Following a second septic insult, evaluation of plasma cytokines revealed differences in cytokine levels that were dependent on the timing of the secondary injury. Animals infected with P. aeruginosa pneumonia at 4 days post-CLP had very low levels of IL-1α, IL-6, IFN-γ, and G-CSF and higher levels of the anti-inflammatory cytokine IL-10. Animals that were infected with pneumonia 7 days post-CLP had significant increases in IL-1α, IL-6, and G-CSF compared to animals that underwent pneumonia infection at 4 days. Seven-day animals also had no increase in IL-10 16 h after the induction of pneumonia. n = 6 per group. The error bars indicate standard deviations. ns, not significant.

FIG. 7.

BAL fluid and blood cultures showed increased growth in animals that underwent secondary pneumonia infection 4 days post-CLP compared to 7-day double-injury or single-injury animals. *, P < 0.001. n = 10 per group. The error bars indicate standard deviations.

FIG. 8.

(A) Light microscopic examination was performed on lung specimens harvested 18 h following the induction of pneumonia.

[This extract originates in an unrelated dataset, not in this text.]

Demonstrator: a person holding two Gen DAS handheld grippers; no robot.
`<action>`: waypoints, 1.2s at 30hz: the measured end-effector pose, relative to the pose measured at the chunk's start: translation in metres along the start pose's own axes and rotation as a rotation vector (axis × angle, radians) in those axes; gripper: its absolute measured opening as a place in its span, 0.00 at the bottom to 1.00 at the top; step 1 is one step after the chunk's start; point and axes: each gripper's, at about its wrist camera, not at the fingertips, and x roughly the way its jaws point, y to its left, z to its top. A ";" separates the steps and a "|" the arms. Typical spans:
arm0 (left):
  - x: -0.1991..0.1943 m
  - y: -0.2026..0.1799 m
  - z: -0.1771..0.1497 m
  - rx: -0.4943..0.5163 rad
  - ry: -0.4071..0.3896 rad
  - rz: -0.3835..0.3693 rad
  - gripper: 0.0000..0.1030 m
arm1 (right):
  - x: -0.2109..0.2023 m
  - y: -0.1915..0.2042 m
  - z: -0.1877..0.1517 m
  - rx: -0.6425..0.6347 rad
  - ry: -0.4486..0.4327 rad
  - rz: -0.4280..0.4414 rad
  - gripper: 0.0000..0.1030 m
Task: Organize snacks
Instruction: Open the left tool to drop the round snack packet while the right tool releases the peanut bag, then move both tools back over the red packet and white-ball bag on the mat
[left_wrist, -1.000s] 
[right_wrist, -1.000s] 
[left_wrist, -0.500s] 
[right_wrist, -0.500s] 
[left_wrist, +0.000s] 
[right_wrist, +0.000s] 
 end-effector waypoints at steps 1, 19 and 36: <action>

Animals infected with pneumonia 4 days following CLP showed increased consolidation of tissue with extensive polymorphonuclear and mononuclear cell infiltration compared to animals infected with pneumonia 7 days post-CLP. (B) Evaluation of light microscopy by a pathologist blinded to sample identity revealed significantly decreased scores for infiltration and consolidation in animals infected with pneumonia 7 days after CLP. P < 0.04; n = 6 per group. The error bars indicate standard deviations.

FIG. 9.

(A) Treatment with AS101 following CLP significantly improved survival after secondary injury; P < 0.017; n = 17 per group. (B) Treatment with anti-IL-10 antibody following CLP improved survival after secondary injury similar to that seen in animals treated with AS101. P < 0.011; n = 15 per group.

FIG. 10.

(A) Blood collected 18 h following the induction of pneumonia showed significantly decreased plasma IL-10 and significantly increased IL-1α and IL-12p40 levels in animals treated with AS101. *, P < 0.003. (B) Splenocytes from animals treated with AS101 showed significant increases in IFN-γ production compared to controls 4 days post-CLP; *, P < 0.001. n = 6 per group. The error bars indicate standard deviations.

FIG. 11.

BAL fluid and blood cultures showed decreased growth with AS101 treatment versus vehicle. *, P < 0.03. n = 6 per group. The error bars indicate standard deviations.

FIG. 12.

(A) Light microscopic examination was performed on lung specimens harvested 18 h following the induction of pneumonia. Control animals showed increased consolidation of tissue with extensive polymorphonuclear and mononuclear cell infiltration. (B) Evaluation of light microscopy by a pathologist blinded to sample identity revealed significantly decreased scores for infiltration and consolidation in animals treated with AS101. *, P < 0.05; n = 6 per group. The error bars indicate standard deviations.